● **INPUT DATA**
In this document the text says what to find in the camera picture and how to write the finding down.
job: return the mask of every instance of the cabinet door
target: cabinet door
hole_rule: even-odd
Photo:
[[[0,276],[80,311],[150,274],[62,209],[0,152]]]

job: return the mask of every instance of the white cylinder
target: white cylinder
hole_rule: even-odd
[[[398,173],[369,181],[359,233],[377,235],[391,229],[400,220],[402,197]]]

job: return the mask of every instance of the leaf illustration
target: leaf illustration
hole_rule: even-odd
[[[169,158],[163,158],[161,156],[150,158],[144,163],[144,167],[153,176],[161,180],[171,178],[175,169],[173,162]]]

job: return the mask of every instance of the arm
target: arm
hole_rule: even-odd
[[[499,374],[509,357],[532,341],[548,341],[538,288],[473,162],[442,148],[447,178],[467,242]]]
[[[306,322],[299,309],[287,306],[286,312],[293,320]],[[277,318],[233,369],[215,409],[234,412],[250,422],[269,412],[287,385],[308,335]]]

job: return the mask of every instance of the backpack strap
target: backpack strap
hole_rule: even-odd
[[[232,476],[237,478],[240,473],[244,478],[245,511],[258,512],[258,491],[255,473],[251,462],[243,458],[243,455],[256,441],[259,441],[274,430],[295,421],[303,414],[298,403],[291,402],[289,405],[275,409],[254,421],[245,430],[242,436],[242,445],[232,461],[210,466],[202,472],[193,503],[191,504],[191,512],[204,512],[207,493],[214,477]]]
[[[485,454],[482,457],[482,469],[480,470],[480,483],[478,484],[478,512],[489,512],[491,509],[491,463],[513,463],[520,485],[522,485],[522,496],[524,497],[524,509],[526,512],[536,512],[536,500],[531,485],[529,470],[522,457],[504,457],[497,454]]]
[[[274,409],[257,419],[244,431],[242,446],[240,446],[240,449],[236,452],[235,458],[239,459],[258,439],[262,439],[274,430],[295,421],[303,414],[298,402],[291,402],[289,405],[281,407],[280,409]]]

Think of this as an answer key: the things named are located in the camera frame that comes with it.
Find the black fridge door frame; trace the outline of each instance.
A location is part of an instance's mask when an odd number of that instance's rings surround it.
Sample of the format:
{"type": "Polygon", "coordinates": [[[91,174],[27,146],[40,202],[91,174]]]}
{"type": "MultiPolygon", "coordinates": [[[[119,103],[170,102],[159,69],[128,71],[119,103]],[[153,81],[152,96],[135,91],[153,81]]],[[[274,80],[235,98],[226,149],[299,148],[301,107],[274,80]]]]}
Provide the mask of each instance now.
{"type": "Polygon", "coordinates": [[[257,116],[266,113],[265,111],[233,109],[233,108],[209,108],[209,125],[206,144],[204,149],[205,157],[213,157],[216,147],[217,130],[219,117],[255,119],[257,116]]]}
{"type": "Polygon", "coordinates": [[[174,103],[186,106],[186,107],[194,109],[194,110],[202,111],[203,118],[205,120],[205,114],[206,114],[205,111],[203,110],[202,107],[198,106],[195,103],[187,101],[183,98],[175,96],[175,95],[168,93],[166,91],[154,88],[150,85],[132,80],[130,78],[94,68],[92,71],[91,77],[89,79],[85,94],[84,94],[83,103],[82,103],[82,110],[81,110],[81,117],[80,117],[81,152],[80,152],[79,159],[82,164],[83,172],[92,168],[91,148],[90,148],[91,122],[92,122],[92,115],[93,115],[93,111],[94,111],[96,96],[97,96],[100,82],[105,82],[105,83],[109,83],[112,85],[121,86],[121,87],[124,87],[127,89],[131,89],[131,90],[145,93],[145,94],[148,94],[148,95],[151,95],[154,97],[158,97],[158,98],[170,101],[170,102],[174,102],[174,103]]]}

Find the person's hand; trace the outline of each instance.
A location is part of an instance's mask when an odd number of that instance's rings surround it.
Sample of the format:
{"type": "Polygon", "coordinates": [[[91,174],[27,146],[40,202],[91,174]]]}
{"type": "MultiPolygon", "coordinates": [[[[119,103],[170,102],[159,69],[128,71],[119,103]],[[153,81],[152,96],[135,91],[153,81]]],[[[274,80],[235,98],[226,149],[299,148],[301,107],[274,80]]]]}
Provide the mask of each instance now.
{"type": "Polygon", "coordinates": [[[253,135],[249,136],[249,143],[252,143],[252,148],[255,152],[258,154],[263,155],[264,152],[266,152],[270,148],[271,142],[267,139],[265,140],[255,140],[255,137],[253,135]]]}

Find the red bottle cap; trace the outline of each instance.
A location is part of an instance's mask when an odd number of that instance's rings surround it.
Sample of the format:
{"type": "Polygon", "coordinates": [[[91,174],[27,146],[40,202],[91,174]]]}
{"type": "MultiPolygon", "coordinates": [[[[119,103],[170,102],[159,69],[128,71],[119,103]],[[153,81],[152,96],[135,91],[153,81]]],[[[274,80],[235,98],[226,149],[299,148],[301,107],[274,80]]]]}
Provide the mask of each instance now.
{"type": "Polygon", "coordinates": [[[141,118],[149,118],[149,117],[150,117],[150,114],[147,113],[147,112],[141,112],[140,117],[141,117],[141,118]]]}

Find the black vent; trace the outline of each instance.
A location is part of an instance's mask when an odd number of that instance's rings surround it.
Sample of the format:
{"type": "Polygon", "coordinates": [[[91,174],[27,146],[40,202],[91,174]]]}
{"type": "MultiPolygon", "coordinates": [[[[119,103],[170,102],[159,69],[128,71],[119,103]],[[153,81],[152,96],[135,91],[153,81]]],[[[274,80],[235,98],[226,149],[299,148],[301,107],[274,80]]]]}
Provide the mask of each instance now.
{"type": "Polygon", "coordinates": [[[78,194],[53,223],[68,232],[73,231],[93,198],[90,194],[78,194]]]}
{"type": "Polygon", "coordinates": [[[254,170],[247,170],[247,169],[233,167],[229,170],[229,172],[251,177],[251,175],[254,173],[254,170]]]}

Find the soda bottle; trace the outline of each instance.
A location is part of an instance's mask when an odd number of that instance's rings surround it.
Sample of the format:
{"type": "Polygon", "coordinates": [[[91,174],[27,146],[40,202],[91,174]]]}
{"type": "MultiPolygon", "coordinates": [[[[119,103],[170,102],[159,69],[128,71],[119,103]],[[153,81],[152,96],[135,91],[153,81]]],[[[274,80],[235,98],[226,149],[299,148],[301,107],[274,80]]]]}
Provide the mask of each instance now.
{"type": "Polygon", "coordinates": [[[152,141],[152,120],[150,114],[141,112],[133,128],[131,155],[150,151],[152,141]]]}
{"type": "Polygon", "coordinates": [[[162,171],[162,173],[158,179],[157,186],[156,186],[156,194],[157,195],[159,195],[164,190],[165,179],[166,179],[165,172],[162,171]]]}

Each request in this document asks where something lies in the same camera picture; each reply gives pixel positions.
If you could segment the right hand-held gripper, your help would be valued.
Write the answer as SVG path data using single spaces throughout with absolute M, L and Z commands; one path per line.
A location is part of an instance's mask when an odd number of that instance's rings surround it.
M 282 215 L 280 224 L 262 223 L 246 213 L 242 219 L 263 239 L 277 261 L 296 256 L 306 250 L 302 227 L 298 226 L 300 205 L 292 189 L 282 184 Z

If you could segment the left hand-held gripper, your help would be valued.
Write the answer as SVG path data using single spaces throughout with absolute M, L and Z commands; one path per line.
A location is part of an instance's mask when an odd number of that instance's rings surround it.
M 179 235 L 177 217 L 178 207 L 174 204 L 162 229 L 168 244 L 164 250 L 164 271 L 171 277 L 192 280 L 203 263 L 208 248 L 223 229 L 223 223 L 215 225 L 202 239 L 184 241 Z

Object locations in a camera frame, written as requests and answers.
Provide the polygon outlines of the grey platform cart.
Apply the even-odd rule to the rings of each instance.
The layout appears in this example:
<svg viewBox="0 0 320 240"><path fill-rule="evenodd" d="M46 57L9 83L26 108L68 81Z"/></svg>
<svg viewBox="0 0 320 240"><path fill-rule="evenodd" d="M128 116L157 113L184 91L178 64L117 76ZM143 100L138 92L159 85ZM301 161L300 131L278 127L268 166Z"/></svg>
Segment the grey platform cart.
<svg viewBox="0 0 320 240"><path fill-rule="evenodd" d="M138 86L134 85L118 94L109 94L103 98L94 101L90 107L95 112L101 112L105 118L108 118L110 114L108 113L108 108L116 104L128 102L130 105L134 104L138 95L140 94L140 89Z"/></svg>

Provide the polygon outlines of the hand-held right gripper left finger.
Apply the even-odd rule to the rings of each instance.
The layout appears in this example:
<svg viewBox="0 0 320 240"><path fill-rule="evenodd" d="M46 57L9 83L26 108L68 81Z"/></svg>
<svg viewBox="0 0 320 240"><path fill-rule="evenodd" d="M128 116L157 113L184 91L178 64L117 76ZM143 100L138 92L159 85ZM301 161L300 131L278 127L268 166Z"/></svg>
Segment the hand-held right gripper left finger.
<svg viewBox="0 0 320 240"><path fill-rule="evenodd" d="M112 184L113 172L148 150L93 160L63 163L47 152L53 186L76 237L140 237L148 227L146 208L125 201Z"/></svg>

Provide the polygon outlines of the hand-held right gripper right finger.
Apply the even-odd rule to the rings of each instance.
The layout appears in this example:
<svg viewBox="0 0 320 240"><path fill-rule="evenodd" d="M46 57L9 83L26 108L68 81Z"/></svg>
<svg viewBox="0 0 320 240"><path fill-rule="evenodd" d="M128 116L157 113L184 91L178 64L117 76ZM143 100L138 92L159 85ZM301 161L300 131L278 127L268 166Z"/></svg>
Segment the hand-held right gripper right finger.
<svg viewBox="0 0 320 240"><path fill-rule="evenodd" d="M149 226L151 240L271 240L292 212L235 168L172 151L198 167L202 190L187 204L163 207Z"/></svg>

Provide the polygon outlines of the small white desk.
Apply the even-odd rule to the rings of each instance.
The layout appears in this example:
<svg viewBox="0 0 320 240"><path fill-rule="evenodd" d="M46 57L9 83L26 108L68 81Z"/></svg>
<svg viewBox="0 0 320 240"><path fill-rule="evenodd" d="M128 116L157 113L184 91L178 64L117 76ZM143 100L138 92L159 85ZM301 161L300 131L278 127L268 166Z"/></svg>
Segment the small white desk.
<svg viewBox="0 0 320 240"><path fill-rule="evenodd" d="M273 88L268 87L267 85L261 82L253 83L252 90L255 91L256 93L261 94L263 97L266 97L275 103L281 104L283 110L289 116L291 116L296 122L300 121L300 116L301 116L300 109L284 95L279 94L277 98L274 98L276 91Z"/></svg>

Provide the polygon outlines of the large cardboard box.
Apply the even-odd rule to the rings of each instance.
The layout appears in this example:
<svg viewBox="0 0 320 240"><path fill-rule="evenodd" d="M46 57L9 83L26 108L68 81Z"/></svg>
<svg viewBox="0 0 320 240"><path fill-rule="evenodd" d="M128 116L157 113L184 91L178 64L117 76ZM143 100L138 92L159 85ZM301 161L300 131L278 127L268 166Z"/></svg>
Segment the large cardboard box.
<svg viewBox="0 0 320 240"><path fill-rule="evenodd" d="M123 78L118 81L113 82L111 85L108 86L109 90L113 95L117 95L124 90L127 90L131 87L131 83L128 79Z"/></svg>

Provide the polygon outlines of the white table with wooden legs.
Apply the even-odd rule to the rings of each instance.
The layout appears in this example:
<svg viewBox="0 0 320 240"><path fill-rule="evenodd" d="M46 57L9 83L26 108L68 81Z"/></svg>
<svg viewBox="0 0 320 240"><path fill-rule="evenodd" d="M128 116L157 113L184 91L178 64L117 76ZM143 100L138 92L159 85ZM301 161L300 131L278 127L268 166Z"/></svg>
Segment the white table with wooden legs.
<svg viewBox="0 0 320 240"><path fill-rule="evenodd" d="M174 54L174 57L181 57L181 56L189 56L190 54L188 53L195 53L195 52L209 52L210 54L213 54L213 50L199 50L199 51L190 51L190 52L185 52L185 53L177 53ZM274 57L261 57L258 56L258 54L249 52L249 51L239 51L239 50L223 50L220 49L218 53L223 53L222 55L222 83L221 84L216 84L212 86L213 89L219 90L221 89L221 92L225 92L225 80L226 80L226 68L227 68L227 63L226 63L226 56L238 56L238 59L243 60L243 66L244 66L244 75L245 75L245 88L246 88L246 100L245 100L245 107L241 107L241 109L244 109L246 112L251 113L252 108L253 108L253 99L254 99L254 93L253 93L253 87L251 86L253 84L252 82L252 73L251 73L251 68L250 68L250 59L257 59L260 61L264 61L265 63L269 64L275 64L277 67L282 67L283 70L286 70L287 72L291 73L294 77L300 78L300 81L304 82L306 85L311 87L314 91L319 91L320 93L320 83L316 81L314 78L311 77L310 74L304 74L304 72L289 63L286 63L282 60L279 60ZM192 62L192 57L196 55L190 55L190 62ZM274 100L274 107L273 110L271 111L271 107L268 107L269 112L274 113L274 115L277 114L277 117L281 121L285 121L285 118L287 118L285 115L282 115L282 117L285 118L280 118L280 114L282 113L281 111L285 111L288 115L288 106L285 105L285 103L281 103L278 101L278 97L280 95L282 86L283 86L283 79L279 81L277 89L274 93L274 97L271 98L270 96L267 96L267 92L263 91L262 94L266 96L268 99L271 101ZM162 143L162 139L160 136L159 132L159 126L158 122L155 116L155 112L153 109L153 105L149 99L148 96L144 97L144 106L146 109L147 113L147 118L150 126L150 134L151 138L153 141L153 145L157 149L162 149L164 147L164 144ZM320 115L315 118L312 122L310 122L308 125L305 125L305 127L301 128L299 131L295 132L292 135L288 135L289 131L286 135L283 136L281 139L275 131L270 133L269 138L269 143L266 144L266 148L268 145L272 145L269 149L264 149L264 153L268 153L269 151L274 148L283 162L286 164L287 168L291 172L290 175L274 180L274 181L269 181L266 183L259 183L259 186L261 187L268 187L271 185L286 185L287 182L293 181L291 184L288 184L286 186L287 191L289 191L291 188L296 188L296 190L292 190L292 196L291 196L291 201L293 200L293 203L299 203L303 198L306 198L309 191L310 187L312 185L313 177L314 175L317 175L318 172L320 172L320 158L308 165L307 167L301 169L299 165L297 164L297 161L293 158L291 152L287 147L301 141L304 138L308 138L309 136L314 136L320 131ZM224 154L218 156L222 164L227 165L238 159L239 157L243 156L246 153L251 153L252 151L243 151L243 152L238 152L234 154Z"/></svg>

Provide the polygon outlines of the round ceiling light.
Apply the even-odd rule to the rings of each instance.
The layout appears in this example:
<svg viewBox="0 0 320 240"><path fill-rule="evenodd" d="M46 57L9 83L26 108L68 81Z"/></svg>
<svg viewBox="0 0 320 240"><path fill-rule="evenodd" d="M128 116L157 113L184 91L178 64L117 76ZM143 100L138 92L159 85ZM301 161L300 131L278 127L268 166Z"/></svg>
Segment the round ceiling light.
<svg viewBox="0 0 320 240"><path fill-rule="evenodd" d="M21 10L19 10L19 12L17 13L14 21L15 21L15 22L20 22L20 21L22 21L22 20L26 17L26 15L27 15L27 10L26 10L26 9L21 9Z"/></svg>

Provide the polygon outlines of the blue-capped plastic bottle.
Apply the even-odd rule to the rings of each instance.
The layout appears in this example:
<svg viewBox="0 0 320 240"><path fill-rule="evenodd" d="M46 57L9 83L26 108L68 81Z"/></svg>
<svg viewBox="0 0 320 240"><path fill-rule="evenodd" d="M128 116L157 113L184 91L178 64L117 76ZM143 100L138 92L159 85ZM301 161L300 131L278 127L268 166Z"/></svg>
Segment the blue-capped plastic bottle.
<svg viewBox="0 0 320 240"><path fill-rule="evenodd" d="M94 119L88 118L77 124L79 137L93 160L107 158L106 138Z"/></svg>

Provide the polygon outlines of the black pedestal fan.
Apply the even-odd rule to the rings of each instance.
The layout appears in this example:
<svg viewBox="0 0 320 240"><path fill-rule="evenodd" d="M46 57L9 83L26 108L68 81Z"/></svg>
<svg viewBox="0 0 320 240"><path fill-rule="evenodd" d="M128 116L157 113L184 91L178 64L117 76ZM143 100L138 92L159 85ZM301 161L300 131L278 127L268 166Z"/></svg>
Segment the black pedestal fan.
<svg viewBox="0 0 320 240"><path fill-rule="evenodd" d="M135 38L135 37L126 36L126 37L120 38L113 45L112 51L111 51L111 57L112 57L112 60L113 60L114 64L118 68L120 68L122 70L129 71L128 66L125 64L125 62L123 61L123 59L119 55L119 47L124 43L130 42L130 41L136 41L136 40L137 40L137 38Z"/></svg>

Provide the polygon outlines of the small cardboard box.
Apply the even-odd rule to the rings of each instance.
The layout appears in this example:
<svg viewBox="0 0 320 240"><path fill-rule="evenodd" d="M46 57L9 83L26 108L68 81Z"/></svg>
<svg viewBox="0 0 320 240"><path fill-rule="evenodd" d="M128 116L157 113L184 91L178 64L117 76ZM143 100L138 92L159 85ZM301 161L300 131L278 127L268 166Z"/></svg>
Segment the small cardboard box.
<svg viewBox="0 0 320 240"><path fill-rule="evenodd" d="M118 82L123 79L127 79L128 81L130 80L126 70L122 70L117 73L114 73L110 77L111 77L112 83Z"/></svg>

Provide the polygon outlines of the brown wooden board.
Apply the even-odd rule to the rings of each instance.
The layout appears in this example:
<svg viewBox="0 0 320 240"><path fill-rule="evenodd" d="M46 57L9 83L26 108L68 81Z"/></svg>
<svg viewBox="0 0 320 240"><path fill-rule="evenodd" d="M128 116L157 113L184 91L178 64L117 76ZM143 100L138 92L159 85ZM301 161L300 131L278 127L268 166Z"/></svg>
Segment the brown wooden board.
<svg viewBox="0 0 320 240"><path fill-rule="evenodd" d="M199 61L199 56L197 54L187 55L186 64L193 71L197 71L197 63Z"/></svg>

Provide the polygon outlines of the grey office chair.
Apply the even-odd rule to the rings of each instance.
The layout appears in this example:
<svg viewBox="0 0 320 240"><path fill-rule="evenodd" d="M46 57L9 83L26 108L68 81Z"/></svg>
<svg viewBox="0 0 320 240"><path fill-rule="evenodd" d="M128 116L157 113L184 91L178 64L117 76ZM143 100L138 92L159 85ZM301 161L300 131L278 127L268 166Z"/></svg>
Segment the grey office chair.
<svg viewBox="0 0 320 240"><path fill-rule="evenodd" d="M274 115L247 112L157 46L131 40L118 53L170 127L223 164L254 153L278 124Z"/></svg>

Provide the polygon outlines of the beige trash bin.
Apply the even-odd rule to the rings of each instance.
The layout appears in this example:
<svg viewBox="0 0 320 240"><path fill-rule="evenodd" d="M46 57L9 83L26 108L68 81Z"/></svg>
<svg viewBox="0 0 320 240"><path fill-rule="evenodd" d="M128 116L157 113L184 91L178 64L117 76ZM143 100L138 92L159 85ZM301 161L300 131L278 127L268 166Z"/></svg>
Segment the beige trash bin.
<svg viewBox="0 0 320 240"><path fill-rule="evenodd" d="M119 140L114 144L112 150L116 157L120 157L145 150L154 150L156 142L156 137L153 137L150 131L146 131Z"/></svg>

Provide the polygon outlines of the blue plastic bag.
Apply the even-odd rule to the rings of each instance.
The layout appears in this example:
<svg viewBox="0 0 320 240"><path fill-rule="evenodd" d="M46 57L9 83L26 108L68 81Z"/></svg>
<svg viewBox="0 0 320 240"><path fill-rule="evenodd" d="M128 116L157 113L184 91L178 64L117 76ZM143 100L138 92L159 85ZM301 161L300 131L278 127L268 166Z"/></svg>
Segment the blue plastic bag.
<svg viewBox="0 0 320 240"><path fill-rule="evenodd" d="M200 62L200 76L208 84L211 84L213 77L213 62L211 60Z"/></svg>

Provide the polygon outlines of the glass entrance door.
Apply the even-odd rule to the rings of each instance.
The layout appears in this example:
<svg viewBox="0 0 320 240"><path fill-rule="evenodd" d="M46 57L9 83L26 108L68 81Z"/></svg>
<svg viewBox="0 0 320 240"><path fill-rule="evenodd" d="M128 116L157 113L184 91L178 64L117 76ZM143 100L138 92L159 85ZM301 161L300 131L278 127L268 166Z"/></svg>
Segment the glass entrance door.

● **TASK REQUIREMENTS**
The answer should be an exact copy of the lines from the first line of the data through the line with "job: return the mask of every instance of the white" and should contain nothing else.

● **EXPECTED ANSWER**
In this document the text says what to find in the camera picture and how to write the finding down.
job: return the mask of every instance of the cabinet door
target: cabinet door
hole_rule: even-odd
Photo:
[[[0,276],[80,311],[150,274],[62,209],[0,152]]]

job: return the mask of every instance of the white cylinder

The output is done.